Task requirements:
List all lines of the data containing the word "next".

= = = = =

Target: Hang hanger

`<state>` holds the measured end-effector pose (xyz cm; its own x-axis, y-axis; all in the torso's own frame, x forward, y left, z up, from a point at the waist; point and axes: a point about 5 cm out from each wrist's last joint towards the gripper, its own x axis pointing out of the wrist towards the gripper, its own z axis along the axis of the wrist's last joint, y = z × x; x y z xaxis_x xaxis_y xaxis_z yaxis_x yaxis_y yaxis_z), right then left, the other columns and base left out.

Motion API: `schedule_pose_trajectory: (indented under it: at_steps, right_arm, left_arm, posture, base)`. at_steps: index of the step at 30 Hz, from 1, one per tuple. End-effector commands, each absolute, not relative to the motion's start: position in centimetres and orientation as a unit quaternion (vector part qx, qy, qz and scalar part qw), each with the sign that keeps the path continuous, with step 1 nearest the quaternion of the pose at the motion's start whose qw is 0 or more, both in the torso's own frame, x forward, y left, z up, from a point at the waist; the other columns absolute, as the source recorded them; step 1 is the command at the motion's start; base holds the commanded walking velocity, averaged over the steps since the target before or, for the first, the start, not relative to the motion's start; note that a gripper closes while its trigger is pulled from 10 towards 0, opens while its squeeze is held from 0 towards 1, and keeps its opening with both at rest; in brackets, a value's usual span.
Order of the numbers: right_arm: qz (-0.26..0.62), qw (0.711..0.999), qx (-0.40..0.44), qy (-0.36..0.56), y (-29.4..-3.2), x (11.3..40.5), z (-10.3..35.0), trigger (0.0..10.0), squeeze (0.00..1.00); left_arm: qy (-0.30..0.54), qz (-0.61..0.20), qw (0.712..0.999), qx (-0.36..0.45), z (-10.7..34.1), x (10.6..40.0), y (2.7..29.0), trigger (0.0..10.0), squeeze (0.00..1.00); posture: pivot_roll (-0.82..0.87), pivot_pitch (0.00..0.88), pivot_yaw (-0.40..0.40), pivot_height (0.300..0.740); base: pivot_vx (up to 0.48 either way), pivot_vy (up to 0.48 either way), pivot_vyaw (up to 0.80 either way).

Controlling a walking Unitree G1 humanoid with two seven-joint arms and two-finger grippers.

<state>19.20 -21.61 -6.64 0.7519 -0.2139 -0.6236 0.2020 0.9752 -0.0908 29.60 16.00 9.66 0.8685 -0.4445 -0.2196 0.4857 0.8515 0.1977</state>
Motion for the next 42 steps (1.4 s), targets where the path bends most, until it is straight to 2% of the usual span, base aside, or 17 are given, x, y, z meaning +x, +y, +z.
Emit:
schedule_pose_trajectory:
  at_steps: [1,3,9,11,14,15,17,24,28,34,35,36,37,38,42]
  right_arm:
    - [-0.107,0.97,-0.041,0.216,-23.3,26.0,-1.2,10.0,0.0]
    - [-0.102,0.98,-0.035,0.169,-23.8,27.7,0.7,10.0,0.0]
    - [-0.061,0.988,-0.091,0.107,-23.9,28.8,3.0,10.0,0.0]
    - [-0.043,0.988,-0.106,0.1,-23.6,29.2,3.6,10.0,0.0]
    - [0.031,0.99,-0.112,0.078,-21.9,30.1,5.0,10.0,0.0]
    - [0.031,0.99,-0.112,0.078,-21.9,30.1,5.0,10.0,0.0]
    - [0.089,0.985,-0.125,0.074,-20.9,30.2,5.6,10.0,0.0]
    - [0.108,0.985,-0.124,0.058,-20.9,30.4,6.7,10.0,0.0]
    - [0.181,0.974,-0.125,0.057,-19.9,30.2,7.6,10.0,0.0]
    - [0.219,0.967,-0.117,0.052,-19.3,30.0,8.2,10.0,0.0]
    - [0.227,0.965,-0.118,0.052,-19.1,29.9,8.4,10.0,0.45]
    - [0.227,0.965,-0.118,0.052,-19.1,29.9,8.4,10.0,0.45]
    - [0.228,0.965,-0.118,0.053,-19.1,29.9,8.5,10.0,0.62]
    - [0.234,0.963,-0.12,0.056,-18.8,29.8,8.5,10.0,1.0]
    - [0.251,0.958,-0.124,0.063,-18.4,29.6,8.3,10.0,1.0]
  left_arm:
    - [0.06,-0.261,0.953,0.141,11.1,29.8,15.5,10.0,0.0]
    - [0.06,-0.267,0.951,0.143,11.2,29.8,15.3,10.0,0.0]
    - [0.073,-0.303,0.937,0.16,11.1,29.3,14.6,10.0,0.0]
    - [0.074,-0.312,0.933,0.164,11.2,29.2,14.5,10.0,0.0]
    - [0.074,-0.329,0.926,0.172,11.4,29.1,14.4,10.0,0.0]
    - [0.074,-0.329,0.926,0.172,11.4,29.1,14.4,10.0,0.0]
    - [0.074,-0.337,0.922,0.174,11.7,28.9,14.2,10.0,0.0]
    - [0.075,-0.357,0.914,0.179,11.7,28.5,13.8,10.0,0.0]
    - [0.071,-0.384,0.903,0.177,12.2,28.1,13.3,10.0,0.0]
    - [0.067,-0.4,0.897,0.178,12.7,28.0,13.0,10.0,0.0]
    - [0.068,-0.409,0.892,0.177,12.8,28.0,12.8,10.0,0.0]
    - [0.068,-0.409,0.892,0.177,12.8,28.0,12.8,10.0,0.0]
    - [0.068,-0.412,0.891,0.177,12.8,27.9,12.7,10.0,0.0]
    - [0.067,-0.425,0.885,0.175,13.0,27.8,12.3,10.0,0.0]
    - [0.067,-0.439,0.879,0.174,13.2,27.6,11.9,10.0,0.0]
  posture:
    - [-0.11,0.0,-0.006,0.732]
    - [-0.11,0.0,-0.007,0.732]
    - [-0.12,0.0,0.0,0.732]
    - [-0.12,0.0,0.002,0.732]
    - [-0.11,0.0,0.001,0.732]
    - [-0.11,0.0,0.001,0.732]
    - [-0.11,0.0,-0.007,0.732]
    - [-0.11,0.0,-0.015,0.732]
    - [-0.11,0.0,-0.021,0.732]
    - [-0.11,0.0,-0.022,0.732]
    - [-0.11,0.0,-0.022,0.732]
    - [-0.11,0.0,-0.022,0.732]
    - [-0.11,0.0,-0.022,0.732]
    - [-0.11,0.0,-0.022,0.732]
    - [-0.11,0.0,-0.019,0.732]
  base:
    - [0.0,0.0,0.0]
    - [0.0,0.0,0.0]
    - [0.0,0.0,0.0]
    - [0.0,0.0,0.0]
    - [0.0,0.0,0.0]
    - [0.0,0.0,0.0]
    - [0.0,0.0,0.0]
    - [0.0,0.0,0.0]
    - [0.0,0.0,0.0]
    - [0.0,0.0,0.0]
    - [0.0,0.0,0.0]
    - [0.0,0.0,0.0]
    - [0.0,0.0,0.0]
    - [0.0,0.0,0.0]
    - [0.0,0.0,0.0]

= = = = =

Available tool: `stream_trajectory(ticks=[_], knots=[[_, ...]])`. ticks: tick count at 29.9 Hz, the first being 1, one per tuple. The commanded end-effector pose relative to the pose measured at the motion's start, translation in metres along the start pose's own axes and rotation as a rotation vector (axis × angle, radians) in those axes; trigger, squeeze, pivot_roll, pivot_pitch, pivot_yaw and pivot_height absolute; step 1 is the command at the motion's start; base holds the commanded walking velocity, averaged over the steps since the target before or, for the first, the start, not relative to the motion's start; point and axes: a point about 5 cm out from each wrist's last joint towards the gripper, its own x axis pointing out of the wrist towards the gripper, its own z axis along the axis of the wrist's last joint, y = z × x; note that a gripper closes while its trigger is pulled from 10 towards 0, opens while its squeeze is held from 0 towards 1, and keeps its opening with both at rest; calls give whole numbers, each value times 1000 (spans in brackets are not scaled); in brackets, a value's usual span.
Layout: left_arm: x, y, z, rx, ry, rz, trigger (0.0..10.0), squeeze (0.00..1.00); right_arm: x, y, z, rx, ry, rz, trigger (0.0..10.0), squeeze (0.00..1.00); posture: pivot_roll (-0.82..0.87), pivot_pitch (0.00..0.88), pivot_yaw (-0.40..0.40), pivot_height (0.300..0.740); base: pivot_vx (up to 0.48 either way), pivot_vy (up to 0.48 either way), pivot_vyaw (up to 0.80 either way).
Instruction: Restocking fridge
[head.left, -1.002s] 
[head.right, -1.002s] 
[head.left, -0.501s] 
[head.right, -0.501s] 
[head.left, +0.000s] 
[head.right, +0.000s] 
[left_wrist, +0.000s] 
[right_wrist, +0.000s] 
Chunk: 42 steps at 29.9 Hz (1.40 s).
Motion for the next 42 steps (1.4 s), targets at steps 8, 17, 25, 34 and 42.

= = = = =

Solution to this problem:
Motion for the next 42 steps (1.4 s), targets where the path bends most, until it is straight to 2% of the usual span, base aside, or 17 are given, x, y, z meaning +x, +y, +z.
Motion for the next 42 steps (1.4 s), targets at steps 8, 17, 25, 34 and 42.

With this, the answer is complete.